**EXERCISE DESCRIPTION**. Give back the entire listing verbatim.

:::::

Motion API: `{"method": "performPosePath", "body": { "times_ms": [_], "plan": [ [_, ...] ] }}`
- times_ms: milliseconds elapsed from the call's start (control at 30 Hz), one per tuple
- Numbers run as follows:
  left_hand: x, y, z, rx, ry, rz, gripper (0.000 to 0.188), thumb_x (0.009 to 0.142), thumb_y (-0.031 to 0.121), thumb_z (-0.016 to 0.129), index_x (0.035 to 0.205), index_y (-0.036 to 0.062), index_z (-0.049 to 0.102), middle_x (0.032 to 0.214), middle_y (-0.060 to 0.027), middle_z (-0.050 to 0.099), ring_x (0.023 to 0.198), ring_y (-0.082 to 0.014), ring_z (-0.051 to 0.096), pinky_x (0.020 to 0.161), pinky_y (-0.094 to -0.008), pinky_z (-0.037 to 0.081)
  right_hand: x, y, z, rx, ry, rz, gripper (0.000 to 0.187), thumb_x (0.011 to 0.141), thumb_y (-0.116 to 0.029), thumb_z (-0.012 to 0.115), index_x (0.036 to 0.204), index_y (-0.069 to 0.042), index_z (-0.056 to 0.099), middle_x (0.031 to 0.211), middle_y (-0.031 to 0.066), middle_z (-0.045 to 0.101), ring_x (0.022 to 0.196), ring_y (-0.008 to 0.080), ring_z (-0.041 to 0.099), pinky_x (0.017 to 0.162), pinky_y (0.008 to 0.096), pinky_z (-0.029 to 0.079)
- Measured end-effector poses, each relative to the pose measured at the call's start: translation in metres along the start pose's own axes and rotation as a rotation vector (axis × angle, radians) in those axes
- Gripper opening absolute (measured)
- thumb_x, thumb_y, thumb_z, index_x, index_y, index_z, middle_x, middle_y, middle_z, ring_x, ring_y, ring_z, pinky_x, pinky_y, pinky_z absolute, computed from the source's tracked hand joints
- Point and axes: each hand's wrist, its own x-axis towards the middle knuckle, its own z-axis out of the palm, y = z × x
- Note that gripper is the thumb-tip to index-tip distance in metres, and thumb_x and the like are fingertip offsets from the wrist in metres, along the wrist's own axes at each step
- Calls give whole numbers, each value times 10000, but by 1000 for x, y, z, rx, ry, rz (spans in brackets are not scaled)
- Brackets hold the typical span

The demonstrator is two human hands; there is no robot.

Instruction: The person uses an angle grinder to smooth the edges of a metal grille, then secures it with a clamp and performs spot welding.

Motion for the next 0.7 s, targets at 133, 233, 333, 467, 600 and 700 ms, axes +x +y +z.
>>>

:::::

**EXERCISE OUTPUT**.
Motion API: `{"method": "performPosePath", "body": { "times_ms": [_], "plan": [ [_, ...] ] }}`
- times_ms: milliseconds elapsed from the call's start (control at 30 Hz), one per tuple
- Numbers run as follows:
  left_hand: x, y, z, rx, ry, rz, gripper (0.000 to 0.188), thumb_x (0.009 to 0.142), thumb_y (-0.031 to 0.121), thumb_z (-0.016 to 0.129), index_x (0.035 to 0.205), index_y (-0.036 to 0.062), index_z (-0.049 to 0.102), middle_x (0.032 to 0.214), middle_y (-0.060 to 0.027), middle_z (-0.050 to 0.099), ring_x (0.023 to 0.198), ring_y (-0.082 to 0.014), ring_z (-0.051 to 0.096), pinky_x (0.020 to 0.161), pinky_y (-0.094 to -0.008), pinky_z (-0.037 to 0.081)
  right_hand: x, y, z, rx, ry, rz, gripper (0.000 to 0.187), thumb_x (0.011 to 0.141), thumb_y (-0.116 to 0.029), thumb_z (-0.012 to 0.115), index_x (0.036 to 0.204), index_y (-0.069 to 0.042), index_z (-0.056 to 0.099), middle_x (0.031 to 0.211), middle_y (-0.031 to 0.066), middle_z (-0.045 to 0.101), ring_x (0.022 to 0.196), ring_y (-0.008 to 0.080), ring_z (-0.041 to 0.099), pinky_x (0.017 to 0.162), pinky_y (0.008 to 0.096), pinky_z (-0.029 to 0.079)
- Measured end-effector poses, each relative to the pose measured at the call's start: translation in metres along the start pose's own axes and rotation as a rotation vector (axis × angle, radians) in those axes
- Gripper opening absolute (measured)
- thumb_x, thumb_y, thumb_z, index_x, index_y, index_z, middle_x, middle_y, middle_z, ring_x, ring_y, ring_z, pinky_x, pinky_y, pinky_z absolute, computed from the source's tracked hand joints
- Point and axes: each hand's wrist, its own x-axis towards the middle knuckle, its own z-axis out of the palm, y = z × x
- Note that gripper is the thumb-tip to index-tip distance in metres, and thumb_x and the like are fingertip offsets from the wrist in metres, along the wrist's own axes at each step
- Calls give whole numbers, each value times 10000, but by 1000 for x, y, z, rx, ry, rz (spans in brackets are not scaled)
- Brackets hold the typical span

The demonstrator is two human hands; there is no robot.

Instruction: The person uses an angle grinder to smooth the edges of a metal grille, then secures it with a clamp and performs spot welding.

Motion for the next 0.7 s, targets at 133, 233, 333, 467, 600 and 700 ms, axes +x +y +z.
>>>

Whatever the exercise asked has now been answered.